Este ano lançaste-te como Niles Mavis, sendo que ao longo da tua carreira te tens vindo a assumir sob diversos nomes. Porquê esta diversidade de alter-egos? E quem é o Niles Mavis? Eu não consigo explicar bem, faço as coisas porque sinto que as tenho de fazer. Eu lido com os discos e com as edições como lido com a música dentro de estúdio, de forma espontânea e quero que seja assim sempre. Niles Mavis porque o jazz é capaz de ser a minha maior influência musical e acho que é preciso valorizar mais os oldies, a origem de tudo o que se passa agora. É um bocado uma homenagem aos grandes músicos, desde o James Brown ao Miles Davis.
Lançaste o teu álbum como Niles este ano, com todas as faixas produzidas e escritas por ti, sendo que tem uma aura jazzística e soul que nos transporta para o Bronx nos anos 80 e 90. Fala-nos um pouco sobre este disco e das suas inspirações.
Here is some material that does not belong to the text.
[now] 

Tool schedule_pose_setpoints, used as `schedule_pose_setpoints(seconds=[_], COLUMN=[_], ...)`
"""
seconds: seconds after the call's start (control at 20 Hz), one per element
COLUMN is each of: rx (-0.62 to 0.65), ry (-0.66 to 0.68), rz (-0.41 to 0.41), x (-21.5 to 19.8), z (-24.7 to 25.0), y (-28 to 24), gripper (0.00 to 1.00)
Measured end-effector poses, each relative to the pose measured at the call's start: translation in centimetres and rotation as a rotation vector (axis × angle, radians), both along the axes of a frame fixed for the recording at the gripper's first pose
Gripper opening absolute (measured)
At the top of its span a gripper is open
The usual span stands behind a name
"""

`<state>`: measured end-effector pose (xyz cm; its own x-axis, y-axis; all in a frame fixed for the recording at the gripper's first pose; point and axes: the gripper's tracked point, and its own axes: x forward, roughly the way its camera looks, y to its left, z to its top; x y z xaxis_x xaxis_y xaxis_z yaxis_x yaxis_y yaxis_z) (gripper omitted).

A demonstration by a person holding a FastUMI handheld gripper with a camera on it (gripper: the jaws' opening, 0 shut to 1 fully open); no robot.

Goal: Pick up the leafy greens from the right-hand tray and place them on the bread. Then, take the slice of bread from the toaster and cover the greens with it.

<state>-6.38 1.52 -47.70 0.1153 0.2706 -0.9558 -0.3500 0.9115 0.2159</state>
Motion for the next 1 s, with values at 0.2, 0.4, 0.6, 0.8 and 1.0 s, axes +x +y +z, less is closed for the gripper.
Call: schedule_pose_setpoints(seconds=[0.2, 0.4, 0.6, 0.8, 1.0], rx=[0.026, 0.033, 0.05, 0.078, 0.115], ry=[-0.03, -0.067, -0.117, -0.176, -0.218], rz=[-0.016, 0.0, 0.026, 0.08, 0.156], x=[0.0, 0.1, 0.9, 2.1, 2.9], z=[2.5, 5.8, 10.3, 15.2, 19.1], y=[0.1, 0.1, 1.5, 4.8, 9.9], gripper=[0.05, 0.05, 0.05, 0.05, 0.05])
Durante o processo do álbum tive de fazer viagens, fui a vários países e levo sempre o meu estúdio ambulante comigo. Nos hotéis, comecei a produzir este disco em sítios diferentes, ambientes diferentes, países diferentes. Houve temas que foram produzidos aqui, outros no Brasil, Estados Unidos e em vários países da Europa, então acho que ganha um conteúdo muito interessante e também importante para ti próprio. Acho que ter estado em vários países foi a grande influência mas musicalmente, como já te tinha dito, James Brown, soul antigo e o funk, a One Thing Clear, um dos temas do álbum, é assim mais electrónico, por exemplo. Não gosto de me focar só numa coisa, se a minha mente e o meu coração me pedem para fazer mais coisas e se tenho capacidade de as fazer então vou fazê-las. É como os nomes: Nel’Assassin foi o meu primeiro nome como DJ e Sr. Alfaiate faz sentido para mim porque surge como o nerd do estúdio a cortar waves e agora Niles Mavis com este álbum.
E na Pushin, um dos temas preferidos do álbum para nós, fazes uma homenagem incrível às Salt N’ Pepa também, com o refrão do tema Push it.
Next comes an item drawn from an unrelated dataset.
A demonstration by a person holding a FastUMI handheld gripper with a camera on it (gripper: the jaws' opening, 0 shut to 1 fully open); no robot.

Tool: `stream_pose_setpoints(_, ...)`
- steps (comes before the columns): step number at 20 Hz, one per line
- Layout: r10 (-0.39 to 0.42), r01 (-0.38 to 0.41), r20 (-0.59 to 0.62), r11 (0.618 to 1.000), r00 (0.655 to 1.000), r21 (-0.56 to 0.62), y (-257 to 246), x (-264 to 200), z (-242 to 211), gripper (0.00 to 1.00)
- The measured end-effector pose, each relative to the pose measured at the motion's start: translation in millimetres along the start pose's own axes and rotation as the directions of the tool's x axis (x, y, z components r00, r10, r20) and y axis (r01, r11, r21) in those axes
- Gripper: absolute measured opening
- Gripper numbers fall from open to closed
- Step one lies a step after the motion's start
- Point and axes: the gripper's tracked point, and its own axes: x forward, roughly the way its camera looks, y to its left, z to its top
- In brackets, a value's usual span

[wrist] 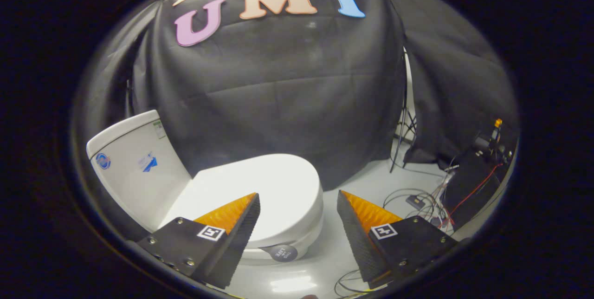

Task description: Open the toilet lid.

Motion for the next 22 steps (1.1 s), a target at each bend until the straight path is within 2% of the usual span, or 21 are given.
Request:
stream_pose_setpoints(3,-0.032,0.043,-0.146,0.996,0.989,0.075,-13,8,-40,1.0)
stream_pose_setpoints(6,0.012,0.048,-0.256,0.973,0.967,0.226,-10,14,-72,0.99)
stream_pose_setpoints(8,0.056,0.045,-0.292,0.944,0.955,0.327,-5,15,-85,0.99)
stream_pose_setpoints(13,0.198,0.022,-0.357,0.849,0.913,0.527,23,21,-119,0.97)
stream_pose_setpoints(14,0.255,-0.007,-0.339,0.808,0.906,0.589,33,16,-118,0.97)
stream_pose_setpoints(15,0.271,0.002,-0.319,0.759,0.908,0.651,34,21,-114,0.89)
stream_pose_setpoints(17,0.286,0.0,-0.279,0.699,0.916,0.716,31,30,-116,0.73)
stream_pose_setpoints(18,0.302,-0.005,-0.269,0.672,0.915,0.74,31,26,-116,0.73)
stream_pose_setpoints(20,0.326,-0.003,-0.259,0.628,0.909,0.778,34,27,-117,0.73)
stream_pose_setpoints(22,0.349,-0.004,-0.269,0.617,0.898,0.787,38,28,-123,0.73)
E era para meter um sample das Salt N’ Pepa mas esse tema da Salt N’ Pepa é uma grande influência, sem dúvida.
Que disco nunca falha quando actuas? Há vários que não podem falhar, mas posso dizer que a Saturdays [A Roller Skating Jam Named “Saturdays”] dos De La Soul.
Já contas com uma carreira longa na arte do djing e do scratch, por isso tens acompanhado de perto as suas mudanças em Portugal. Sentes que o papel do DJ tem vindo a ser cada vez mais reconhecido cá? Sem dúvida que tem, as coisas evoluíram e a internet ajudou. Venho de uma altura em que a internet já existia mas era tudo em vinil e não em digital, e o digital permite fazer várias coisas. O scratch está a evoluir bastante e a minha intenção desde o início foi essa, que houvesse pessoas que me entendessem e que levassem o legado para a frente como eu levei o legado dos outros que estavam atrás de mim, como o Stereossauro ou DJ Ride. Podia referir vários nomes, tenho uns 10 que considero que são importantes na cultura e que apesar de terem vindo depois de mim eu estou muito atento ao trabalho deles porque sozinho não se consegue fazer nada. É como se fosse uma team dispersa.